An IPO insurance policy covers several liability issues associated with the process. One is the prospectus, the document the company uses to disclose information about itself and sell the IPO to prospective investors. If there are any inaccurate statements in this document, they can be subject to litigation and the company will have to bear the cost if it does not have insurance. There may also be direct liability on the part of individuals who misstate or lie in the prospectus; if an accountant is quoted and the quote is wrong, for instance, investors could sue her to recover losses.

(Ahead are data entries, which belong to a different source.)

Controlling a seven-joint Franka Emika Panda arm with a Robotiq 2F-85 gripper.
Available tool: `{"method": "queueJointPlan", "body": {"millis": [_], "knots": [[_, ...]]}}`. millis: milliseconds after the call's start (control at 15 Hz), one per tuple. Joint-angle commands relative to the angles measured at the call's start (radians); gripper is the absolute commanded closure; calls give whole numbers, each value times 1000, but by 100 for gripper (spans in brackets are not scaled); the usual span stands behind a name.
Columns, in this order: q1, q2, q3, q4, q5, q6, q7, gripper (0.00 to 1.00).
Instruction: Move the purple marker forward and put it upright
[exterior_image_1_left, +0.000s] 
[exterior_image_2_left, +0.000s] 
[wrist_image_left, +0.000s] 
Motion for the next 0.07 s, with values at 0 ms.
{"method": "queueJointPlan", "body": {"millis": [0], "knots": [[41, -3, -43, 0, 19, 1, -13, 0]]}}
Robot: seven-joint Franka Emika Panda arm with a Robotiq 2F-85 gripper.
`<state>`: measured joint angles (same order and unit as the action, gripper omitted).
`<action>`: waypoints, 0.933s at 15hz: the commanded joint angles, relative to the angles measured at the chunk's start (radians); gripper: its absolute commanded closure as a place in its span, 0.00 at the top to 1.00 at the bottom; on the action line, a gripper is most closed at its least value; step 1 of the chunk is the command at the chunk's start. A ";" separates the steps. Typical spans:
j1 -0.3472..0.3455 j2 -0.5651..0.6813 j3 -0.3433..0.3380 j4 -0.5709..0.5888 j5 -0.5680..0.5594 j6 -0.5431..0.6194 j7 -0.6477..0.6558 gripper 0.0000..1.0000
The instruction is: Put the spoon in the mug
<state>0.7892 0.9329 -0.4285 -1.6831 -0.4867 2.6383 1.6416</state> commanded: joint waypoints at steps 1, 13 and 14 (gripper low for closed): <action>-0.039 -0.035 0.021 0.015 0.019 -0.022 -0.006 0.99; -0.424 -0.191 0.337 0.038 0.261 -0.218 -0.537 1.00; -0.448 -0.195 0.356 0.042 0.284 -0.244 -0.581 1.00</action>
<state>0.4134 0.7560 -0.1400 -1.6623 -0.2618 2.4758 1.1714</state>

IPO insurance policies also handle liability incurred by officers of the company and the underwriters in charge of the IPO. In the event of a problem, the insurance can cover the cost of litigation and related matters, like investigation into the circumstances of the situation. This protection makes it possible for people to agree to serve as officers, underwriters, and officials. They might not be willing to do so if the company did not carry coverage, as they would bear the costs of any litigation.
The language in the insurance policy can vary and is usually specific, rather than generic, to the IPO at hand. Many companies allow companies to use their capital raising to cover the premium. The insurance company originates a contract and starts coverage, and the company pays the premium out of the funds it raises during the IPO. Companies are often short on cash around the time of an IPO, one reason they hold such events, and IPO insurance could be out of reach if the company didn't have an option to pay the premium later.
This type of insurance can vary in scope. Before a company buys an IPO insurance policy, it should have an attorney review the contract and accompanying documents. The lawyer can determine whether the insurance meets the need, and may provide specific advice on increasing and improving coverage. The company should not sign the IPO insurance agreement until it is completely satisfied with the terms.